Protect Your Family With Emergency Kits

We all know that we should be prepping for disaster and survival mode, but how many of us have actually done that? We read articles on it, talk about it with friends, but I would venture to guess that not many of us actually have a fully stocked, easily accessible emergency kit that would be a huge help to our family in the aftermath of a disaster. Here are a few of the reasons why you need an emergency kit, and how to put one together.

Why You Should Have An Emergency Kit

First of all, having a prepared kit will insure that you have all the potentially life saving medical supplies you would need in a crisis. You want to have gear on hand that can help you to treat most minor illnesses and injuries at home, because after a disaster, you might not be able to get to a hospital or find a doctor. It could also save you money, as you would not have to run out and try to find an open store (which may have jacked up their prices due to demand) to find needed medical supplies.

Second, an emergency kit is going to contain items that will help you and your family to survive for several days and possibly up to a couple of weeks. It might seem like a hassle now to store all those non-perishable food items, gallons of water, and extra blankets and batteries, but you will be so thankful to have them when you need them.

Remember that prepping now will save you from unnecessary stress in the future. By putting together a survival kit and having it ready when disaster strikes, you are saving yourself and your family the stress of trying to come up with needed supplies at a moment’s notice. We don’t have warning with many natural disasters, so your emergency kit will be like gold to your family if you find yourself without power, running water, or even needed medications. Your planning ahead will make a world of difference.

Think about putting together a large kit for your home and a smaller one for each vehicle that you and your family drive. The emergency kit for the home can be a large locking tote, like a Rubbermaid storage tote, and the one for the care could be a duffel bag or backpack. The idea is to put together kits that are easily accessible, but also easy to be stored out of the way when not in use.

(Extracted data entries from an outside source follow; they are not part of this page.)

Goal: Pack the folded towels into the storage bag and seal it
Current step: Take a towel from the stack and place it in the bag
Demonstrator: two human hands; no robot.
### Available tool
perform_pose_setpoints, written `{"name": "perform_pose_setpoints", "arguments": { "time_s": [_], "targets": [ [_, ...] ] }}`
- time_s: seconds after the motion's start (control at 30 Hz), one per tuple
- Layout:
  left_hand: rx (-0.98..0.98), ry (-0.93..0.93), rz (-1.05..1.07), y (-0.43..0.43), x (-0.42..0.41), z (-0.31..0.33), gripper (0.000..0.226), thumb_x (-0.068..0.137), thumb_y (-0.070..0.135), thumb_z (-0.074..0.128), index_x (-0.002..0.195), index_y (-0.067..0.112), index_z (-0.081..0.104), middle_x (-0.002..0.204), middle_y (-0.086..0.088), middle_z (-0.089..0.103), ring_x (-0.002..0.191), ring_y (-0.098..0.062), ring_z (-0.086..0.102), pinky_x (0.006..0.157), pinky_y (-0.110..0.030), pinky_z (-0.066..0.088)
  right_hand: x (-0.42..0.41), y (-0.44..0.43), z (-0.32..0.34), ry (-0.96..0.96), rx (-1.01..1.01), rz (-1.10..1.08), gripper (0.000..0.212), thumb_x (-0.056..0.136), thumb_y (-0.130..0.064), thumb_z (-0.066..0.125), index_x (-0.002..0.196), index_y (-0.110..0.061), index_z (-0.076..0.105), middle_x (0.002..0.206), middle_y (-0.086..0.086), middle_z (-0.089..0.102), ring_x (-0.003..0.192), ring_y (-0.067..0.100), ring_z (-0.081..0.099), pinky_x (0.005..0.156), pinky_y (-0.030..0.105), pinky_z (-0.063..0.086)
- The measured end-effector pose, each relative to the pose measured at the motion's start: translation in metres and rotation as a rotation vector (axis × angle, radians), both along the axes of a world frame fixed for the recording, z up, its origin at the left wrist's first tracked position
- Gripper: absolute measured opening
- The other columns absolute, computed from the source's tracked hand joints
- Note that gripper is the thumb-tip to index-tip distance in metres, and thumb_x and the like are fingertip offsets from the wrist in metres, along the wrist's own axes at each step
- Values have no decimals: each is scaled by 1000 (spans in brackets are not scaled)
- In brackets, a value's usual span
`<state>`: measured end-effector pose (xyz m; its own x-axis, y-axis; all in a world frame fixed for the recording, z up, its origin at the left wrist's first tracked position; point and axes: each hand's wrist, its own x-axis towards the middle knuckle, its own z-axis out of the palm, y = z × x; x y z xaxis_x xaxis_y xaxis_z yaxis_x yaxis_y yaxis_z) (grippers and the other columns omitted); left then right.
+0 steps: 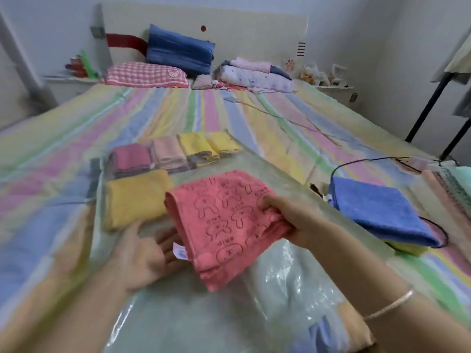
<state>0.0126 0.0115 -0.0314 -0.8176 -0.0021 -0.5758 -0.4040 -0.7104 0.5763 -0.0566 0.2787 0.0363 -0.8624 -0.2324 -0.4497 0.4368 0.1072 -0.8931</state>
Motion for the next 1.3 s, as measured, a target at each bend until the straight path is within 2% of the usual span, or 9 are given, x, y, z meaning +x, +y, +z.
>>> {"name": "perform_pose_setpoints", "arguments": {
  "time_s": [0.1,0.27,0.37,0.47,0.6,0.77,0.93,1.1,1.3],
  "targets": [
    [-118,-78,-100,-7,24,0,65,92,50,42,130,-1,51,119,-22,65,108,-36,63,83,-50,54,3,-7,-45,49,317,65,7,81,-9,59,84,-12,65,56,3,63,47,17,59,51,26,48],
    [-219,-80,-159,5,32,9,46,95,32,48,127,0,52,124,-20,62,111,-36,61,84,-50,53,6,-22,-34,460,899,298,74,82,-14,55,148,-25,24,118,9,59,104,28,58,84,31,48],
    [-250,-47,-183,13,32,13,40,95,29,47,119,-1,58,120,-21,63,111,-37,60,93,-50,48,27,-47,-19,706,1141,455,82,80,-9,46,149,-34,10,120,6,55,100,29,57,77,38,52],
    [-295,-33,-195,17,34,14,39,95,28,46,117,-1,61,95,-16,66,82,-29,63,80,-40,51,56,-82,-21,919,1332,551,53,86,-17,45,138,-26,38,124,5,50,104,27,50,70,35,40],
    [-572,30,-91,22,48,16,18,96,18,47,100,11,63,87,-7,69,70,-16,65,60,-27,53,79,-127,-47,786,1498,582,67,93,-60,33,134,-9,46,144,22,32,122,42,40,91,48,38],
    [-1119,175,124,18,71,10,20,89,15,57,104,21,47,98,0,60,82,-18,64,74,-40,53,74,-146,-76,763,1559,433,90,85,-71,39,141,-2,29,146,28,24,131,53,28,100,69,26],
    [-1556,467,-191,49,105,14,8,85,24,61,83,29,55,81,14,63,78,-8,61,76,-36,52,58,-120,-74,696,1463,317,53,87,-36,59,129,-11,38,130,16,34,113,45,44,85,53,47],
    [-1791,702,-610,91,128,-20,43,80,54,60,115,31,49,119,11,50,111,-12,49,94,-32,42,57,-88,-62,707,1487,387,53,76,-24,67,120,-13,40,119,11,42,99,37,54,75,41,49],
    [-2138,971,-600,106,129,-35,46,52,60,69,85,29,62,85,13,63,74,-10,63,55,-22,51,61,-51,-52,808,1495,342,42,78,-20,57,118,-17,46,115,9,52,106,30,50,67,34,39]
  ]
}}
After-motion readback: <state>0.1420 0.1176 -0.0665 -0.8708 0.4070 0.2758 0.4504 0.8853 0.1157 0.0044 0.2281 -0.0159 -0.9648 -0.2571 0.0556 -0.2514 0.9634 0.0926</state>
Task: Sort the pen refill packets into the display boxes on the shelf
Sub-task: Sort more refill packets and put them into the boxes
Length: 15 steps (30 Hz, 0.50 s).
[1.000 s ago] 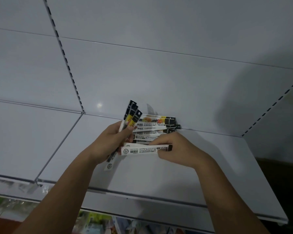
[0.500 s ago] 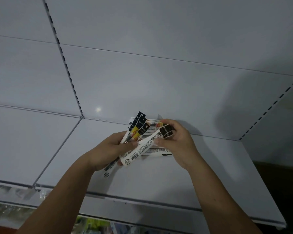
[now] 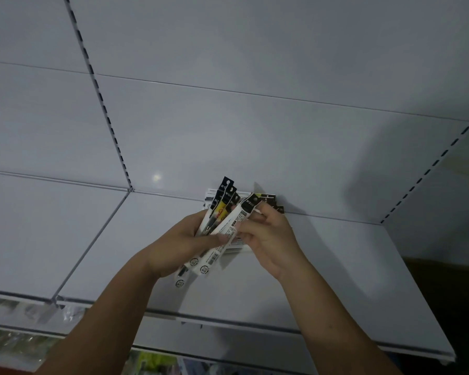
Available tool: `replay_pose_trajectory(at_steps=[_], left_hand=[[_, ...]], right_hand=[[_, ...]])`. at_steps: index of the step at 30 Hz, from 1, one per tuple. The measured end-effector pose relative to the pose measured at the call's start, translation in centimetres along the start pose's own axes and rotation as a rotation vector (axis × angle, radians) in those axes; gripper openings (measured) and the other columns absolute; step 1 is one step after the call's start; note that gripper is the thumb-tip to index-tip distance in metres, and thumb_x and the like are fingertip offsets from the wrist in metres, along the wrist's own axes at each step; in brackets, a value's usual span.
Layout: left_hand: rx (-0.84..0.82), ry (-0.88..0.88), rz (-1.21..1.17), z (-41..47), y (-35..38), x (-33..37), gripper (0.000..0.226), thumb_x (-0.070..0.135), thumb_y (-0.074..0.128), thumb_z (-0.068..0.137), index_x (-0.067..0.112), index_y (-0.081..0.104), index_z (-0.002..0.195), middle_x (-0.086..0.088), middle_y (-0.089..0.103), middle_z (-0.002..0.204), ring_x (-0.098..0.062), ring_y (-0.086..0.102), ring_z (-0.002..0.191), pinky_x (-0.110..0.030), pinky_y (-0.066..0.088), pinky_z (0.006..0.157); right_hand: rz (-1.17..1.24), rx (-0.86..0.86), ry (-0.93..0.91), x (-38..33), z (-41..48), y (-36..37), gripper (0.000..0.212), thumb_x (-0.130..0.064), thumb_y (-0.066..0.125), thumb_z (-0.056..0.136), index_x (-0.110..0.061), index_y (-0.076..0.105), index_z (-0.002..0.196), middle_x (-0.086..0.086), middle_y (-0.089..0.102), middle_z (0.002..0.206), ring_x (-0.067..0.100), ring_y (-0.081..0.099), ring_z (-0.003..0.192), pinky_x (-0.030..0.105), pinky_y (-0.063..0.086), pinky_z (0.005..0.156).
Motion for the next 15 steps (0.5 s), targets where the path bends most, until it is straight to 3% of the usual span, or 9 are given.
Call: replay_pose_trajectory(at_steps=[4, 6, 9, 12, 15], left_hand=[[0.047, 0.016, 0.043, -0.1, -0.1, 0.0, 0.029, 0.038, 0.060, 0.105, 0.023, 0.067, 0.129, -0.005, 0.077, 0.115, -0.024, 0.072, 0.112, -0.052, 0.056, 0.099], [0.073, 0.026, 0.112, -0.1, -0.4, -0.1, 0.024, 0.035, 0.055, 0.107, 0.017, 0.068, 0.116, -0.003, 0.076, 0.096, -0.016, 0.072, 0.094, -0.038, 0.055, 0.085], [0.060, 0.005, 0.080, -0.2, -0.5, -0.4, 0.024, 0.034, 0.052, 0.107, 0.014, 0.064, 0.102, -0.005, 0.060, 0.079, -0.016, 0.058, 0.075, -0.032, 0.049, 0.072], [0.064, -0.006, 0.004, -0.4, -0.7, -0.3, 0.035, 0.036, 0.050, 0.106, 0.003, 0.055, 0.094, -0.012, 0.057, 0.075, -0.025, 0.059, 0.069, -0.034, 0.052, 0.066], [0.119, 0.001, -0.099, -0.5, -1.5, -0.4, 0.046, 0.038, 0.050, 0.104, -0.007, 0.049, 0.098, -0.015, 0.058, 0.077, -0.029, 0.061, 0.067, -0.036, 0.056, 0.064]], right_hand=[[-0.141, -0.007, -0.064, 0.0, -0.3, 1.2, 0.035, 0.016, 0.072, 0.083, -0.001, 0.070, 0.114, 0.022, 0.076, 0.108, 0.038, 0.074, 0.095, 0.044, 0.060, 0.075], [-0.178, 0.001, -0.114, -0.4, -0.4, 1.7, 0.032, 0.014, 0.071, 0.085, -0.005, 0.072, 0.110, 0.020, 0.077, 0.102, 0.036, 0.072, 0.082, 0.044, 0.059, 0.067], [-0.414, 0.054, -0.195, -0.7, -0.2, 1.6, 0.037, -0.002, 0.079, 0.087, -0.018, 0.073, 0.120, 0.000, 0.079, 0.103, 0.022, 0.075, 0.090, 0.041, 0.063, 0.079], [-0.568, 0.070, -0.221, -0.9, 0.3, 1.1, 0.034, -0.023, 0.083, 0.088, -0.029, 0.073, 0.120, -0.009, 0.076, 0.112, 0.012, 0.073, 0.102, 0.034, 0.061, 0.085], [-0.671, 0.081, -0.246, -1.7, 0.5, -0.2, 0.021, -0.022, 0.078, 0.093, -0.032, 0.074, 0.112, -0.015, 0.075, 0.107, 0.001, 0.070, 0.098, 0.016, 0.055, 0.080]])
Point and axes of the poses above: each hand's wrist, its own z-axis towards the middle knuckle, its own y-axis out of the palm, x = y × z, the point moved 8 cm from there along z, towards the middle knuckle
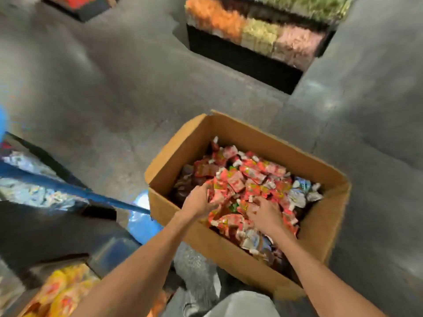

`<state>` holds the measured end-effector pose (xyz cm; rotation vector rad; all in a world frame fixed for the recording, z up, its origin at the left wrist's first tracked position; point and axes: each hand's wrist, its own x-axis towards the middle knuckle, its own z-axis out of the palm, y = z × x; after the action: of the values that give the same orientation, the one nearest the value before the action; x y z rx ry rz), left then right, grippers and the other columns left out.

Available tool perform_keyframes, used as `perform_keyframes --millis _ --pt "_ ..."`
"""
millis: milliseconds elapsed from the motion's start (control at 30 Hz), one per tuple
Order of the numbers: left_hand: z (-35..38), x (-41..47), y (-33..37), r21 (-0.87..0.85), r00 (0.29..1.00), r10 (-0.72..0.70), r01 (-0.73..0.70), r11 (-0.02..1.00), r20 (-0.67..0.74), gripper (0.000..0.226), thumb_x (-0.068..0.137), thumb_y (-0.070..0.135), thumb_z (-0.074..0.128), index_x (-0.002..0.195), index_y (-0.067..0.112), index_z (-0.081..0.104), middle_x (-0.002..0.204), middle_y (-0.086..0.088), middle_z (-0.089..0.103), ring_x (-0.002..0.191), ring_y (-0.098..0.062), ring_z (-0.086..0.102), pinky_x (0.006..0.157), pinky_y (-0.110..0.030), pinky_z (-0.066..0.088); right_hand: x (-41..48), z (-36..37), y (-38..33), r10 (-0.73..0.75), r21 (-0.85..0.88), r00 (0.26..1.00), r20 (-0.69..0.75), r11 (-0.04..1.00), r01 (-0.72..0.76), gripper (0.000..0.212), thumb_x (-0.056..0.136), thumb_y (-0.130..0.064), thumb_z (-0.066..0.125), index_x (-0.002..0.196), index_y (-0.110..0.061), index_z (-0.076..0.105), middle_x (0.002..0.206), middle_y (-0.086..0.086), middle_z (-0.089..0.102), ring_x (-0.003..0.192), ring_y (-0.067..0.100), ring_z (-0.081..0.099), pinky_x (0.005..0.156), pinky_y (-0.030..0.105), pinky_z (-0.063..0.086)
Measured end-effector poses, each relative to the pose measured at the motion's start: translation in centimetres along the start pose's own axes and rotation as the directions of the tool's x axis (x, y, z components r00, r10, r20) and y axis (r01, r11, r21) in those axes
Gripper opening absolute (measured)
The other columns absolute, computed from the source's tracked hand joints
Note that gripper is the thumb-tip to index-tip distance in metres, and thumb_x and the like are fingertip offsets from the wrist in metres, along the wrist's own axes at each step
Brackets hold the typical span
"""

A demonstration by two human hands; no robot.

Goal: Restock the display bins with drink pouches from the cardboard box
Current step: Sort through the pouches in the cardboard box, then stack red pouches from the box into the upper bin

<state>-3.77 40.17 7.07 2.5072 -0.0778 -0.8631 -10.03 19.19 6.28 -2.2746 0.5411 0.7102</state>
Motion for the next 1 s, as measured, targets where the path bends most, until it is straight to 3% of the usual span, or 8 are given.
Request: perform_keyframes --millis 100,200,333,467,667,833,933,1000 --pt "2.0 4.5 0.1 -0.049 0.993 -0.113 0.116 0.992 0.042 0.081 0.083 0.043 0.075 0.146 0.012 0.034 0.135 -0.018 0.046 0.125 -0.036 0.047 0.100 -0.041 0.040 5.4 0.3 0.3 0.036 -0.043 0.997 0.063 0.999 -0.033 0.071 0.096 -0.039 0.060 0.155 -0.017 0.028 0.157 0.005 0.036 0.141 0.027 0.039 0.110 0.039 0.039" --pt "3.9 8.2 -0.7 -0.057 0.985 -0.162 0.165 0.985 0.054 0.091 0.079 0.051 0.075 0.150 0.018 0.029 0.140 -0.018 0.042 0.129 -0.038 0.043 0.103 -0.043 0.039 10.5 1.2 0.3 0.015 -0.106 0.997 0.078 0.994 -0.007 0.074 0.094 -0.034 0.063 0.155 -0.016 0.025 0.157 0.007 0.035 0.141 0.029 0.038 0.111 0.040 0.038" --pt "6.3 11.5 -1.8 0.176 0.975 -0.209 0.194 0.965 0.075 0.107 0.073 0.070 0.070 0.155 0.024 0.018 0.152 -0.018 0.029 0.138 -0.038 0.032 0.111 -0.048 0.033 15.1 3.0 0.2 -0.043 -0.161 0.996 0.085 0.985 0.056 0.067 0.096 -0.032 0.061 0.153 -0.016 0.029 0.153 0.010 0.038 0.142 0.029 0.034 0.115 0.041 0.031" --pt "7.7 13.3 -2.3 0.206 0.967 -0.230 0.205 0.957 0.106 0.115 0.065 0.070 0.077 0.152 0.024 0.019 0.138 -0.017 0.038 0.128 -0.036 0.041 0.104 -0.047 0.040 17.4 5.0 -0.3 -0.052 -0.214 0.998 0.016 0.975 0.055 0.064 0.094 -0.046 0.059 0.149 -0.021 0.036 0.144 0.012 0.040 0.135 0.031 0.031 0.110 0.041 0.031" --pt "8.3 12.6 -2.6 0.257 0.993 -0.106 0.089 0.962 0.050 0.062 0.084 0.055 0.070 0.131 0.018 0.054 0.126 -0.010 0.040 0.116 -0.028 0.045 0.097 -0.037 0.044 17.9 6.0 -1.3 -0.043 -0.181 0.999 0.028 0.982 0.047 0.076 0.075 -0.074 0.065 0.131 -0.028 0.042 0.131 0.012 0.032 0.115 0.032 0.044 0.089 0.041 0.046" --pt "7.3 12.6 -2.1 0.129 0.978 -0.189 0.177 0.976 0.088 0.042 0.083 0.042 0.077 0.107 0.011 0.064 0.117 -0.005 0.041 0.091 -0.022 0.058 0.078 -0.029 0.046 17.7 7.5 -3.4 0.009 -0.170 1.000 0.003 0.985 -0.008 0.077 0.075 -0.060 0.077 0.135 -0.026 0.043 0.144 0.017 0.019 0.116 0.043 0.046 0.086 0.044 0.050" --pt "6.4 12.9 -2.7 0.115 0.959 -0.265 0.254 0.960 0.097 0.047 0.074 0.048 0.082 0.087 0.006 0.066 0.115 -0.004 0.044 0.082 -0.017 0.053 0.071 -0.029 0.044 17.4 8.4 -4.4 0.056 -0.147 0.998 -0.018 0.987 -0.058 0.061 0.087 -0.042 0.073 0.139 -0.025 0.045 0.155 0.021 0.006 0.131 0.046 0.034 0.095 0.045 0.046" --pt "5.9 12.5 -3.1 0.072 0.955 -0.286 0.280 0.957 0.080 0.052 0.070 0.049 0.085 0.089 0.006 0.063 0.110 -0.003 0.047 0.086 -0.020 0.056 0.072 -0.030 0.044 17.1 8.7 -4.5 0.060 -0.139 0.998 -0.019 0.988 -0.062 0.051 0.095 -0.031 0.065 0.142 -0.023 0.048 0.160 0.020 -0.003 0.142 0.047 0.021 0.103 0.048 0.042"
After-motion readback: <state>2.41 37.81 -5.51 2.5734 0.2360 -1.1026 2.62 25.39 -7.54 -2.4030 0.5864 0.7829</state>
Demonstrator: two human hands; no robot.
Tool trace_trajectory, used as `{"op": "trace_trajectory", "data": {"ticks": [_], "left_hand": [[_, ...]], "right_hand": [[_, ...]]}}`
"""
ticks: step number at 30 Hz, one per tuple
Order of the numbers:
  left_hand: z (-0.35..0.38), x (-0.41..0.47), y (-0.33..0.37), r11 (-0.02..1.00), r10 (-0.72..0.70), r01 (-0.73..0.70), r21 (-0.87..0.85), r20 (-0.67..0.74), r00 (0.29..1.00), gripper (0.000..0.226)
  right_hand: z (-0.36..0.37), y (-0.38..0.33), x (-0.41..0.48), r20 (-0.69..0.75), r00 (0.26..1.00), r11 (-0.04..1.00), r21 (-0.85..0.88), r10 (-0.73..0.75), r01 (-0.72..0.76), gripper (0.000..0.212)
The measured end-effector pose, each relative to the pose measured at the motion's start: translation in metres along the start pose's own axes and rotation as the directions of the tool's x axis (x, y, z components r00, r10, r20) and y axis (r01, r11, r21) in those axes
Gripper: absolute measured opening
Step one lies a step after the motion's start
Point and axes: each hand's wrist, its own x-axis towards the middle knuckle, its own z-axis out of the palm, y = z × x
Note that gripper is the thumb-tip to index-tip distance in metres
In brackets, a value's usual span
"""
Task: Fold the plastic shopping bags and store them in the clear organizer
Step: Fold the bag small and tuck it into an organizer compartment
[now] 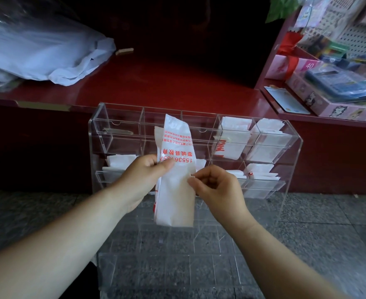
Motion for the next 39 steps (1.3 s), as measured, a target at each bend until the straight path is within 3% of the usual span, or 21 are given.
{"op": "trace_trajectory", "data": {"ticks": [5,7,8,10,12,15,18,21,25,26,28,30,32,34,37,39], "left_hand": [[0.003,-0.002,-0.003,0.996,0.042,-0.043,0.079,0.016,0.999,0.022],[0.000,0.000,-0.002,0.998,0.037,-0.036,0.056,-0.015,0.999,0.022],[-0.001,0.001,-0.001,0.999,0.027,-0.026,0.040,-0.020,0.999,0.021],[-0.003,0.001,0.002,1.000,0.000,0.000,0.012,-0.001,1.000,0.020],[-0.003,0.000,0.003,1.000,-0.022,0.022,-0.010,0.018,1.000,0.019],[-0.003,-0.002,0.006,0.997,-0.060,0.062,-0.038,0.045,0.997,0.019],[-0.003,-0.004,0.006,0.992,-0.113,0.117,-0.046,0.079,0.991,0.016],[-0.001,-0.003,0.008,0.987,-0.139,0.141,-0.073,0.025,0.990,0.015],[0.000,-0.002,0.011,0.961,-0.156,0.163,-0.222,0.050,0.986,0.026],[0.000,-0.002,0.011,0.952,-0.152,0.167,-0.256,0.075,0.985,0.033],[0.001,-0.002,0.010,0.946,-0.141,0.170,-0.275,0.125,0.982,0.033],[0.002,-0.003,0.009,0.941,-0.149,0.184,-0.284,0.140,0.979,0.029],[0.003,-0.002,0.006,0.943,-0.146,0.180,-0.279,0.140,0.979,0.030],[0.004,-0.001,0.002,0.955,-0.116,0.152,-0.253,0.149,0.982,0.031],[0.006,-0.004,0.001,0.978,-0.082,0.119,-0.171,0.210,0.974,0.057],[0.009,-0.007,-0.002,0.995,-0.051,0.064,-0.071,0.171,0.984,0.043]], "right_hand": [[-0.001,0.004,0.002,-0.016,1.000,0.999,-0.035,0.003,-0.004,0.026],[-0.001,0.006,0.000,-0.080,0.991,0.988,-0.123,-0.109,0.098,0.022],[-0.003,0.007,0.000,-0.098,0.963,0.941,-0.259,-0.249,0.217,0.017],[-0.008,0.011,0.003,0.048,0.830,0.673,-0.560,-0.556,0.484,0.027],[-0.010,0.020,0.006,0.243,0.680,0.385,-0.673,-0.691,0.632,0.039],[-0.003,0.021,0.006,0.269,0.600,0.296,-0.676,-0.753,0.675,0.034],[-0.001,0.023,0.007,0.226,0.556,0.322,-0.621,-0.800,0.715,0.017],[-0.002,0.027,0.008,0.191,0.575,0.370,-0.599,-0.795,0.710,0.020],[0.000,0.025,0.003,0.063,0.738,0.628,-0.481,-0.671,0.612,0.023],[0.002,0.023,0.001,0.002,0.798,0.713,-0.447,-0.603,0.540,0.021],[0.005,0.016,-0.001,-0.115,0.911,0.879,-0.336,-0.395,0.339,0.039],[0.004,0.011,-0.002,-0.135,0.973,0.969,-0.186,-0.189,0.162,0.046],[0.001,0.005,-0.002,-0.134,0.985,0.990,-0.111,-0.107,0.092,0.022],[0.000,0.004,0.000,-0.134,0.987,0.990,-0.123,-0.083,0.067,0.028],[0.001,0.008,0.004,-0.114,0.991,0.980,-0.192,-0.073,0.050,0.048],[0.000,0.008,0.005,-0.069,0.995,0.970,-0.238,-0.073,0.054,0.045]]}}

How to Build Your First Emergency Kit

How you actually assemble your kit will vary some depending on your family size and the age and medical needs of your family members, but most components will be the same. Here are some things to include in your kit:

Bottled Water – This is key in any emergency kit. Experts recommend enough stored water to last every person (and pet) in your home at least 72 hours. You should take into account extra water for babies requiring prepared formula or if water is needed to mix supplements or other medications. You can choose to store these in bottles, or in gallon jugs. If you’re packing a small emergency kit, bottles may be the best space saving option.

Food – Stock your kit with plenty of non-perishable food items like granola bars, MRE’s, canned foods, (don’t forget the manual can opener!), dried fruits, dried beans, and nuts. You want foods that are high in protein and nutrients, not sugary snack foods.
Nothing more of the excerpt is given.